Giovanni Toti, presidente della Regione Liguria, torna a parlare dello stato di salute di Forza Italia dopo le dichiarazioni di ieri sul “partito snob”. Toti commenta l’exploit della Lega in Trentino e il pessimo risultato del partito di Berlusconi, e risponde alla domanda sulla leadership interna al partito.

“In Trentino Berlusconi egli ha esposto generosamente esposto la propria persona al di là delle reali necessità – aggiunge – il problema è la classe dirigente, una classe dirigente che si candida chiedere gli italiane di affidargli la propria vita, i propri ben, i propri figli, la propria casa o la propria impresa deve essere una classe dirigente in grado di prendere scelte coraggiose anche per sé stessa. Chiedere la fiducia altrui senza avere neanche l’autostima propria credo che sia una gigantesca menzogna”.

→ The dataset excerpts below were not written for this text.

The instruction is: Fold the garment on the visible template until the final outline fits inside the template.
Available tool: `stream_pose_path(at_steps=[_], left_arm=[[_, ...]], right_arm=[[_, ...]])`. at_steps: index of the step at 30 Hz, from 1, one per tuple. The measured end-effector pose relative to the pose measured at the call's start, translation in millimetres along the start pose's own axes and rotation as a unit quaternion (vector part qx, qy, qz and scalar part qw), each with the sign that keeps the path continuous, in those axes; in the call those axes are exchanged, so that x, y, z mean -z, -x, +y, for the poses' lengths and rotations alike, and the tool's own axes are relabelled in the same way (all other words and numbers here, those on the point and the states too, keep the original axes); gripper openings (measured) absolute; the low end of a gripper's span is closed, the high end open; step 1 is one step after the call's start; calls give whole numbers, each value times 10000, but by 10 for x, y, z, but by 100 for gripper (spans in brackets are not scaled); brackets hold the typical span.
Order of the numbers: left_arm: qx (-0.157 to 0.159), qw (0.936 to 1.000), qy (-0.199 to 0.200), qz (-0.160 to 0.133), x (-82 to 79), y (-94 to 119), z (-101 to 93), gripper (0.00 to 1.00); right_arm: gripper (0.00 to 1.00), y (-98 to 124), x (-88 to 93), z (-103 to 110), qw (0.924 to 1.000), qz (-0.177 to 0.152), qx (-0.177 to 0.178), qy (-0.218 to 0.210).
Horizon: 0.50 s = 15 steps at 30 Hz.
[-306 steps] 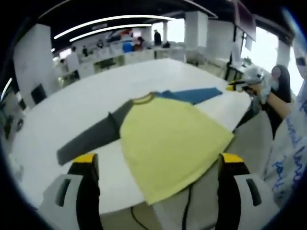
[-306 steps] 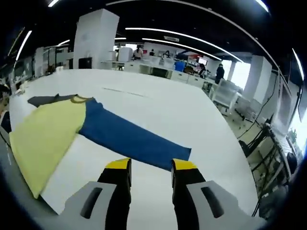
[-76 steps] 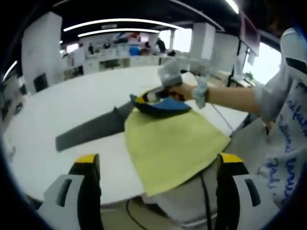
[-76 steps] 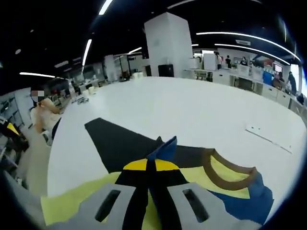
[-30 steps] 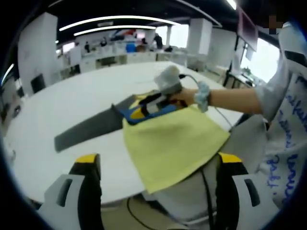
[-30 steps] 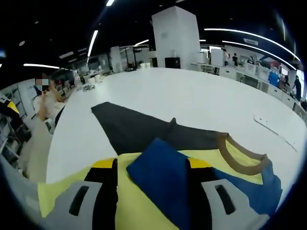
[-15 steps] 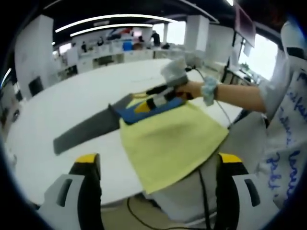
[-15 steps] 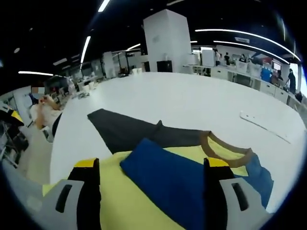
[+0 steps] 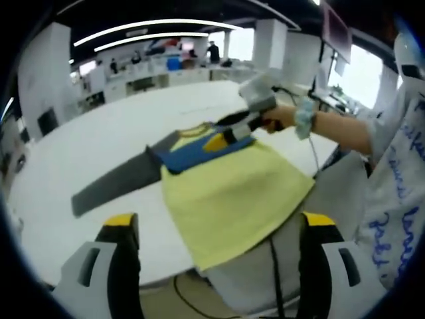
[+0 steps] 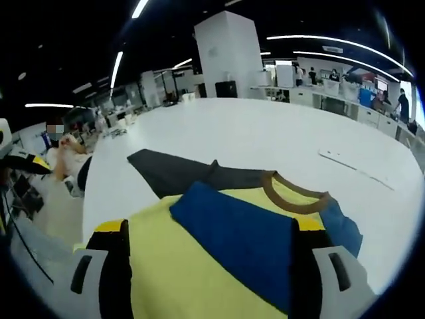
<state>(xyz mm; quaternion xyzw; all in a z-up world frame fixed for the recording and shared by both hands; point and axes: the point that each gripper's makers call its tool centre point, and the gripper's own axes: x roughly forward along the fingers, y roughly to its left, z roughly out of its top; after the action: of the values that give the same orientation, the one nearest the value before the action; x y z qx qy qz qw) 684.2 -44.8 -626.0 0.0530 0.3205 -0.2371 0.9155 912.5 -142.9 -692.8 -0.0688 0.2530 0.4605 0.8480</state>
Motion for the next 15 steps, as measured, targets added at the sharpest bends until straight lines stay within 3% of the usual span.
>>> stream_pose_path(at_steps=[4, 10, 15], left_arm=[[-35, 10000, -17, 3, -6, 5, -2, 96], [-47, 10000, -70, -47, -58, 44, -44, 95], [-67, 9999, -80, -68, -52, 84, -70, 95]], right_arm=[[100, 96, -17, -12, 10000, -47, 12, -48], [100, 254, 102, -22, 9999, 13, 60, -135], [100, 472, 51, -3, 9991, -264, 286, 137]])
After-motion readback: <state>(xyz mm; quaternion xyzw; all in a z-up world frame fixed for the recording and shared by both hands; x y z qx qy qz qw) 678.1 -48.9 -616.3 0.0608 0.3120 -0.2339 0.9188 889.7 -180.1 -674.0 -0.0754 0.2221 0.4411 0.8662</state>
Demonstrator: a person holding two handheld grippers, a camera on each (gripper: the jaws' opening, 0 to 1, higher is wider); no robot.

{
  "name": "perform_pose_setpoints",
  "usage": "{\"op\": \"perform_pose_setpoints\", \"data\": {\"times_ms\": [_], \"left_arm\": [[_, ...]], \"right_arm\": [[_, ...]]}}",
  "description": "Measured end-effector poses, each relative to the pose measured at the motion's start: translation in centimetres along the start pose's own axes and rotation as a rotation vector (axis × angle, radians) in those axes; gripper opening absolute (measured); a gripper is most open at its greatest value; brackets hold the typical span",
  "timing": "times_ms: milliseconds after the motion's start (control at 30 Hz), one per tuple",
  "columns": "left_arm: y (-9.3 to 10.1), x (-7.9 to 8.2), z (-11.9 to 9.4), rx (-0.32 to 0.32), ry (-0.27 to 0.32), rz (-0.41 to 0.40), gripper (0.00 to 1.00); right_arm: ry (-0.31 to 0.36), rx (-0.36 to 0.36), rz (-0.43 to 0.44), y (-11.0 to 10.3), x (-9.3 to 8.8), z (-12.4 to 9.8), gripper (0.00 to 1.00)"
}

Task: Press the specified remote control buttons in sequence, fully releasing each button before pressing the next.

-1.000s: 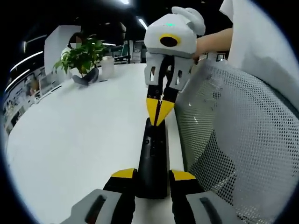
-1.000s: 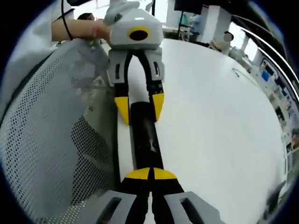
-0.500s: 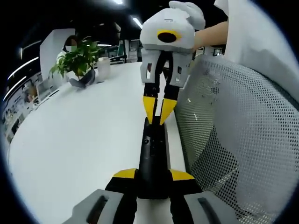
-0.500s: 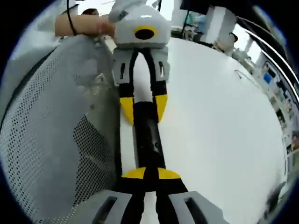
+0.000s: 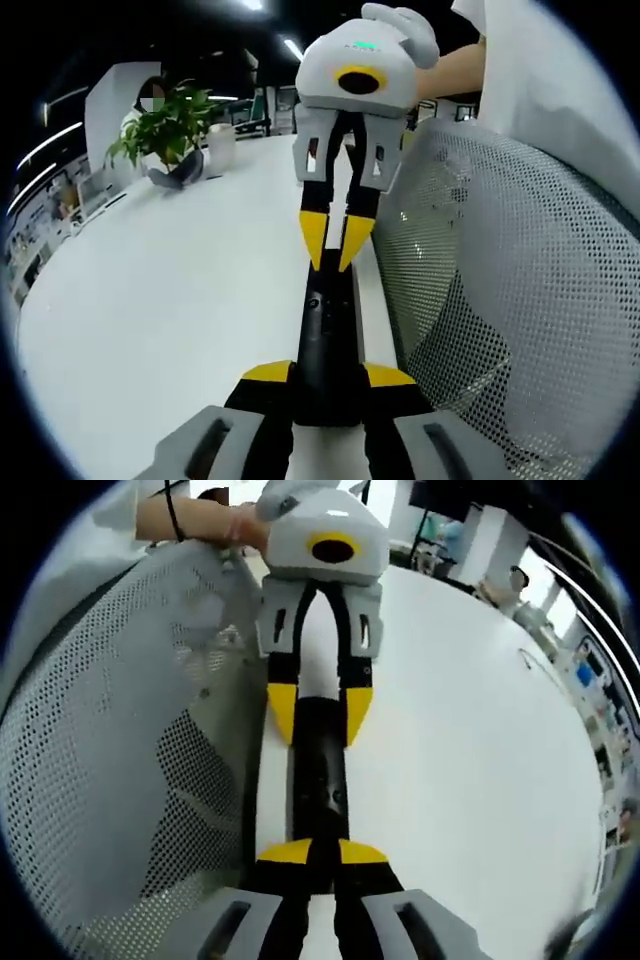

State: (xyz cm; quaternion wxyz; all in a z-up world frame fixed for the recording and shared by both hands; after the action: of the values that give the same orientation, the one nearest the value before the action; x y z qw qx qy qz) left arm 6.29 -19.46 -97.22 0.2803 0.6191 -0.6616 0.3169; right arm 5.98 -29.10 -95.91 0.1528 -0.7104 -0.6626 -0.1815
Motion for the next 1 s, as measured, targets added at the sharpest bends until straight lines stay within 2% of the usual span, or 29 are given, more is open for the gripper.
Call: {"op": "perform_pose_setpoints", "data": {"times_ms": [133, 267, 400, 500, 600, 667, 700, 733, 767, 800, 833, 900, 1000], "left_arm": [[-0.01, 0.03, 0.03, 0.000, 0.000, -0.001, 0.24], [-0.04, 0.01, 0.07, -0.001, 0.003, -0.004, 0.24], [-0.03, 0.01, 0.12, -0.001, 0.005, -0.006, 0.24], [-0.04, 0.00, 0.14, 0.000, 0.008, -0.006, 0.24], [-0.06, 0.00, 0.16, 0.000, 0.007, -0.008, 0.24], [-0.07, 0.00, 0.17, 0.000, 0.008, -0.009, 0.24], [-0.07, 0.00, 0.17, 0.000, 0.009, -0.010, 0.24], [-0.08, 0.00, 0.17, 0.000, 0.010, -0.010, 0.24], [-0.08, -0.01, 0.17, 0.000, 0.011, -0.011, 0.24], [-0.10, -0.01, 0.19, 0.000, 0.012, -0.012, 0.24], [-0.10, -0.01, 0.18, 0.001, 0.013, -0.012, 0.24], [-0.10, -0.01, 0.20, 0.002, 0.012, -0.009, 0.25], [-0.11, -0.04, 0.24, 0.003, 0.011, -0.007, 0.25]], "right_arm": [[-0.002, 0.017, -0.007, 0.05, 0.03, 0.06, 0.04], [-0.054, 0.032, -0.064, 0.04, 0.24, 0.27, 0.05], [-0.111, 0.033, -0.055, 0.07, 0.33, 0.46, 0.05], [-0.116, 0.030, -0.034, 0.14, 0.21, 0.43, 0.05], [-0.068, 0.037, 0.051, 0.25, 0.10, 0.34, 0.05], [0.018, 0.039, 0.086, 0.38, -0.02, 0.20, 0.05], [0.079, 0.035, 0.128, 0.44, -0.12, 0.15, 0.04], [0.112, 0.031, 0.187, 0.38, -0.30, 0.11, 0.05], [0.177, 0.033, 0.213, 0.37, -0.18, 0.21, 0.06], [0.199, 0.034, 0.210, 0.25, -0.12, 0.27, 0.08], [0.217, 0.029, 0.188, 0.15, -0.07, 0.34, 0.09], [0.208, 0.006, 0.125, -0.07, -0.11, 0.35, 0.09], [0.196, 0.018, 0.123, 0.10, 0.05, 0.39, 0.09]]}}
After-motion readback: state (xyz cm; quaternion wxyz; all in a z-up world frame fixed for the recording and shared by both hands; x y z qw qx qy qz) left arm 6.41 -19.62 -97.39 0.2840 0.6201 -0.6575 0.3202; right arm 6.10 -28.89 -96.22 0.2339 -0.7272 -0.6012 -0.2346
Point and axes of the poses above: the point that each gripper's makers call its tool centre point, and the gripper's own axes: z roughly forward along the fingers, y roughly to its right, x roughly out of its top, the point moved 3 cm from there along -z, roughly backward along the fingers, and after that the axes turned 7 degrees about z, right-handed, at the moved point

“Tutto quello che dico pubblicamente, lo dico anche privatamente, c’è qualcun altro che privatamente dice cose ancor più critiche delle mie mentre in pubblico tende a far finta di nulla”. Giovanni Toti, presidente della Regione Liguria, torna con l’autocritica a Forza Italia dopo la sconfitta in Trentino e rincara la dose rispetto alle dichiarazioni di ieri sul “partito snob”.

“Una classe dirigente timida, troppo prudente e con una prudenza che sfiora la codardia credo che non sia un bene per questo Paese”. Toti prosegue: “Stiamo a guardare quello che fa il nostro alleato leghista, che mi pare abbia imboccato un’autostrada piuttosto confortevole dal punto di vista del successo, e poco ci interroghiamo su noi stessi su quello che dovremmo fare per tornare competitivi”.